Sunday, June 3, 2018

One Month

You took your last breath one month ago today. I haven’t heard your voice longer than that. Your last words to me were: “I’m really sick, Lissy”.  They were over phone. Daddy holding it to your ear. So proud that you were conscious and alert enough to talk to me.  I could feel the hope radiating off of him through the distance. You were gone less than a week later. 

This month has been an odd mix of beauty and despair. My grief has taken me on a journey back in time. It’s brought up forgotten memories of my childhood. Times full of laughter and innocence. It’s made me grateful for your mothering in a whole new way. It’s brought my relationship with Laurel into a sharper focus. She will reach for my hand and I’ll dissolve into tears. Her sweet voice says she loves me and I choke back sobs. It’s as if I suddenly understand what is at stake. The sacredness of the mother daughter relationship has moved onto a whole new plain having now given birth to a daughter and witnessed the death of my mother. 

Losing you has unearthed a sense of envy that I haven’t experienced before. I find myself watching families. I watch the hugs, the waves, the familiarity- all knowing that it will break my heart a little more. I just have to see it. I have to see what I once had. What my children won’t have. Am I a glutton for punishment or am I peeling off layers of hurt to find my new normal? I don’t know. 

I still reach for the phone to call you. I have so much to say. I find myself keeping a list like I do for my friends when we haven’t seen each other for awhile. “Tell Mama...”  I wonder how much you’ve seen?

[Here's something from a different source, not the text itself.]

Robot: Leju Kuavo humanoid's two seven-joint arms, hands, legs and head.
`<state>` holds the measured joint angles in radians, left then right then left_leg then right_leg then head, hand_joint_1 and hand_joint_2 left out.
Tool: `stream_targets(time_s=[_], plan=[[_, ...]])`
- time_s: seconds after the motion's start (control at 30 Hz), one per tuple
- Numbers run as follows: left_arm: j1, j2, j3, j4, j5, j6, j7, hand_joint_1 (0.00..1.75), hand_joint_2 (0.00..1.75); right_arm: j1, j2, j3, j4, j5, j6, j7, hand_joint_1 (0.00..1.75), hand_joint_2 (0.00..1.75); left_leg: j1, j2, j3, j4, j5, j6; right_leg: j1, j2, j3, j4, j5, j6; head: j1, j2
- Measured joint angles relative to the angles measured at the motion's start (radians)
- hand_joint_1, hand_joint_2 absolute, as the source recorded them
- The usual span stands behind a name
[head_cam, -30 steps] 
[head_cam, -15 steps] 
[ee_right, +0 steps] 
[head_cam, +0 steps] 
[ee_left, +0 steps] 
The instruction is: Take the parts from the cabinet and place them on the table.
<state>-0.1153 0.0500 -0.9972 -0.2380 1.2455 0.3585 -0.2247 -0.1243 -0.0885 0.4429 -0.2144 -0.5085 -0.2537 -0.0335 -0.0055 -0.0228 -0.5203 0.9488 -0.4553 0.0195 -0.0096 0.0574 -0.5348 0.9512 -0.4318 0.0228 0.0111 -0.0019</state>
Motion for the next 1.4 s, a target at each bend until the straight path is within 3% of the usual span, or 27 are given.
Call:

I had a moment of anxiety when I was getting rid of something of yours. “Is she watching? Am I making her sad that I’m not keeping this?” Then I decided that you and Aunt Pam were probably giggling at my
angst and I shook my fist heavenward. It felt good to share a joke with you, Mama.  I miss laughing with you. We did so much of that. 

Dad brings me loads of your things to sort through every few days. I now have your beloved Franklin Covey planner that you carried for years. The last inserts are from 2013. They are full of reminders you’d given yourself as your memory started leaving you. Your home phone number. Directions to my house from yours (even though it was only 3 minutes away). I also have the planner I made you a few years ago. The Franklin Covey had become too complicated and I made a simple one in hopes it would help you not forget birthdays, Christmas shopping etc. It didn’t help. Your dementia was too advanced by then. It didn’t have one mark from you in it. It broke my heart that my help had come too late. I am finding so much comfort knowing that you are now whole again. You don’t have to have reminders or help. You aren’t embarrassed anymore. You are perfect and healed. 

Mama, I love you more than words. I miss you every single day. Be happy. Be whole.